* [Problem details]: In the listing below, start your output at the line with "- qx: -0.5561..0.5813" and end it after the line with "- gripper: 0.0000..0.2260", copying every line exactly.
Exercise data Start Marker
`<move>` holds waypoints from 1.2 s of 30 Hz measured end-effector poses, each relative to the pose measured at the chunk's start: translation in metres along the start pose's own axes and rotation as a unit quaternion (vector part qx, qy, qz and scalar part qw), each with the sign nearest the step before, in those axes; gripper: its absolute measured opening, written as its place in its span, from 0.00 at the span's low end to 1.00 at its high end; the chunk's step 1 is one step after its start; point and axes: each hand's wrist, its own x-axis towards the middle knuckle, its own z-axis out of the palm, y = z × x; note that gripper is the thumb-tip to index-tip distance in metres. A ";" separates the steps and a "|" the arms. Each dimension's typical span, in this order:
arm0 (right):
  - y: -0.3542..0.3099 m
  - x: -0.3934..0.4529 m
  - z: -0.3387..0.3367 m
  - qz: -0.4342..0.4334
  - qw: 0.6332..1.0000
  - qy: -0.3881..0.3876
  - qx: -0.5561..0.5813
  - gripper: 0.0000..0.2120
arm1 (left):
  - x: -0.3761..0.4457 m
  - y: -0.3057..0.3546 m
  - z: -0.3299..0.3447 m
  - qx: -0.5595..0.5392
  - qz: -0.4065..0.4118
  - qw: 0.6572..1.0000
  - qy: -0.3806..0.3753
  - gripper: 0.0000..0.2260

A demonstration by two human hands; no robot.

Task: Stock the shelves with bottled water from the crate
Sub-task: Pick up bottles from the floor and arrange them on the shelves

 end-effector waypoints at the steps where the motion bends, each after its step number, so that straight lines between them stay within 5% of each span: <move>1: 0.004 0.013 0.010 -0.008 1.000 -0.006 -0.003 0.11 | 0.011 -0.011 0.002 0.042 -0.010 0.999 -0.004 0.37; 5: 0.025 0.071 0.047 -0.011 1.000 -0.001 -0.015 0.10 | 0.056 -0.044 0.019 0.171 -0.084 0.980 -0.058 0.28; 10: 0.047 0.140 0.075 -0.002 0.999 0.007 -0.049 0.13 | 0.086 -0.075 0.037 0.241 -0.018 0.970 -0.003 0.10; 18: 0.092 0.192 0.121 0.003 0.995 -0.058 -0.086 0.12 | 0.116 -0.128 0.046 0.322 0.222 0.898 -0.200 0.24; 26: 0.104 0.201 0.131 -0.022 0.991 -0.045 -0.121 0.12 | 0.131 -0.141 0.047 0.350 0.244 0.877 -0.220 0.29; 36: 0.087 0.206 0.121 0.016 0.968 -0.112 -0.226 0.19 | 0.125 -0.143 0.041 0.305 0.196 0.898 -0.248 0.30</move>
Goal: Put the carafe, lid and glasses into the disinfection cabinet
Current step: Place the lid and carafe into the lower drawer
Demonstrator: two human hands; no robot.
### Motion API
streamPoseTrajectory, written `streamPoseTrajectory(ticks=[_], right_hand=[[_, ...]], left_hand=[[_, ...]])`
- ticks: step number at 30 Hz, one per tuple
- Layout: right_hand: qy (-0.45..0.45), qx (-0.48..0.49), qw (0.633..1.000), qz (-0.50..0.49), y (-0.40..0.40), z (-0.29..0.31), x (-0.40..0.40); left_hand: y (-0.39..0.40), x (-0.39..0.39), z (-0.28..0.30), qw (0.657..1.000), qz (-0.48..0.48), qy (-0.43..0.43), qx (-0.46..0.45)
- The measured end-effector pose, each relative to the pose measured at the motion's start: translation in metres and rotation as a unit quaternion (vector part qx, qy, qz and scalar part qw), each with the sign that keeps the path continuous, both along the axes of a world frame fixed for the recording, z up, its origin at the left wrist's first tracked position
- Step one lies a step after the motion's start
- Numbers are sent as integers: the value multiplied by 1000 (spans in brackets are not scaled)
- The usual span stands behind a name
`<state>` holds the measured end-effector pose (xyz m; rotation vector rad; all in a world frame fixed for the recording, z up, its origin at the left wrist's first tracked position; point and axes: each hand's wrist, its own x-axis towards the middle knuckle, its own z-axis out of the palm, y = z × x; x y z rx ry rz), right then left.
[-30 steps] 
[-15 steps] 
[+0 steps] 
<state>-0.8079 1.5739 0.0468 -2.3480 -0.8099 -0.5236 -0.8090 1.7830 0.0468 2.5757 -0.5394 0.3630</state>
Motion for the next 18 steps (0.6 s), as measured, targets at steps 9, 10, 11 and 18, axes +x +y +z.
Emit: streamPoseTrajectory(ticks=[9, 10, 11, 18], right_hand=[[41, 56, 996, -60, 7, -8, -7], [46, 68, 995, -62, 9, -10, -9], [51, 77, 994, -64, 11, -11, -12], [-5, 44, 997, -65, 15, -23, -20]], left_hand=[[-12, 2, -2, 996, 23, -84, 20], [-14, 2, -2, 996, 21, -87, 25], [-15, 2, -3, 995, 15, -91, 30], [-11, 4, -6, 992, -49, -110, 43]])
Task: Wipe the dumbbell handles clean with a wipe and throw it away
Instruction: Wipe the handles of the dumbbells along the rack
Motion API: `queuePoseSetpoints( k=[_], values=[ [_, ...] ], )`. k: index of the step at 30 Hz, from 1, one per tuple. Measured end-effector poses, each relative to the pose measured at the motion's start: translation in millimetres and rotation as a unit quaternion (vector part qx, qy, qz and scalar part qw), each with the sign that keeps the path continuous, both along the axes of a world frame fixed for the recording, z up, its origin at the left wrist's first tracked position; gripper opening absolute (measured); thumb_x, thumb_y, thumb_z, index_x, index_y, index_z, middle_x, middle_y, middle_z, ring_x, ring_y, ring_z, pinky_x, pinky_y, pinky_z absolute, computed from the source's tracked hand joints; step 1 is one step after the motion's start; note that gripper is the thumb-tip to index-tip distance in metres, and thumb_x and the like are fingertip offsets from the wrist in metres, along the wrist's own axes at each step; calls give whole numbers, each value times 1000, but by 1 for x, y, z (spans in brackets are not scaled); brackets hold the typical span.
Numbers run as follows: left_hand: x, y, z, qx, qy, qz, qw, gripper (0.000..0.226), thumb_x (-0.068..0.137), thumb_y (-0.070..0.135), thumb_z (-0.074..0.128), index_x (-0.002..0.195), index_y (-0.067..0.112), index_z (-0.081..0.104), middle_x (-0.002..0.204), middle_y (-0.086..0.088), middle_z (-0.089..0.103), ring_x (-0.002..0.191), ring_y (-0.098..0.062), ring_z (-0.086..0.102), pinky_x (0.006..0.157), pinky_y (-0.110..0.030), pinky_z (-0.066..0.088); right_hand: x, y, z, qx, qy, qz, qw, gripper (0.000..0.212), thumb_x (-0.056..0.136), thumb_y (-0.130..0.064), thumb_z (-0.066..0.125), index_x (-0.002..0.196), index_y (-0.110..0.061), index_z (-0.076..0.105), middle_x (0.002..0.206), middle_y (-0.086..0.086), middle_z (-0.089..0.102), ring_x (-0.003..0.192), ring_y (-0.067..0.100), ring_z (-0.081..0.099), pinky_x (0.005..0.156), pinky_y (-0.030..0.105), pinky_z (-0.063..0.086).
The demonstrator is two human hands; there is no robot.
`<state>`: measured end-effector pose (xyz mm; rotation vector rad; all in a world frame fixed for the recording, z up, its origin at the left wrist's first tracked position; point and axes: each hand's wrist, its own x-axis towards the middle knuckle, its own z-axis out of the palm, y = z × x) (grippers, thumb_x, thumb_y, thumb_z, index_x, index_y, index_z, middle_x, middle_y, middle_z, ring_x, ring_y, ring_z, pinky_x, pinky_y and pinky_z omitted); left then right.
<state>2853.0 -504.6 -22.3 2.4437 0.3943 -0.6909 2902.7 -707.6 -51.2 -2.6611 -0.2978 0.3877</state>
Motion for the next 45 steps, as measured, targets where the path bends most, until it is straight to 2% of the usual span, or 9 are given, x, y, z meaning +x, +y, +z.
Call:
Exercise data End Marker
* [Task output]:
  - qx: -0.5561..0.5813
  - gripper: 0.0000..0.2120
arm1 (left):
  - x: -0.3761..0.4457 m
  - y: -0.3057..0.3546 m
  - z: -0.3299..0.3447 m
  - qx: -0.5595..0.5392
  - qz: -0.4065..0.4118
  - qw: 0.6572..1.0000
  - qy: -0.3806..0.3753
  - gripper: 0.0000..0.2260

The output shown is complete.